Renowned economist, Ayo Teriba, has cautioned against Nigeria’s continued reliance on loans to address its budget deficit, describing it as an unsustainable approach to fiscal management. Speaking on the Arise News Morning Show hosted by Dr. Reuben Abati, Ayo Mairo-Ese, and Rufai Oseni, Teriba urged the government to adopt a more strategic, asset-focused model to bridge the fiscal gap.
Teriba highlighted that Nigeria’s current method of financing its budget deficit—through domestic and foreign borrowing—comes with significant risks.
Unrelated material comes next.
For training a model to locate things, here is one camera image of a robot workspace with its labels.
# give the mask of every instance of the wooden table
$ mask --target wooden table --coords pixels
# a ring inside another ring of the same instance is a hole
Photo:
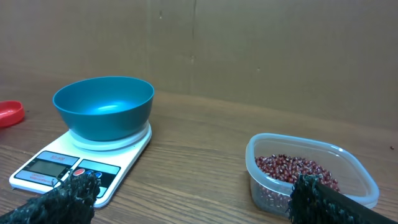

These include rising debt-servicing costs, pressure on foreign reserves, and heightened vulnerability to exchange rate volatility. “The borrowing model is no longer viable,” Teriba warned, adding that Nigeria must shift its focus to generating revenue through equity and strategic asset utilization.
Drawing from global success stories, Teriba advocated for Nigeria to emulate countries like Saudi Arabia, Malaysia, and the United Arab Emirates. These nations have effectively leveraged their assets and attracted substantial foreign investments to fund their fiscal operations without overburdening their economies with debt.
“Saudi Arabia transformed its fiscal strategy by monetizing state-owned assets through public offerings, creating a steady flow of revenue,” Teriba explained. “Nigeria can adopt a similar asset-centric approach, using equity rather than loans to fund deficits.”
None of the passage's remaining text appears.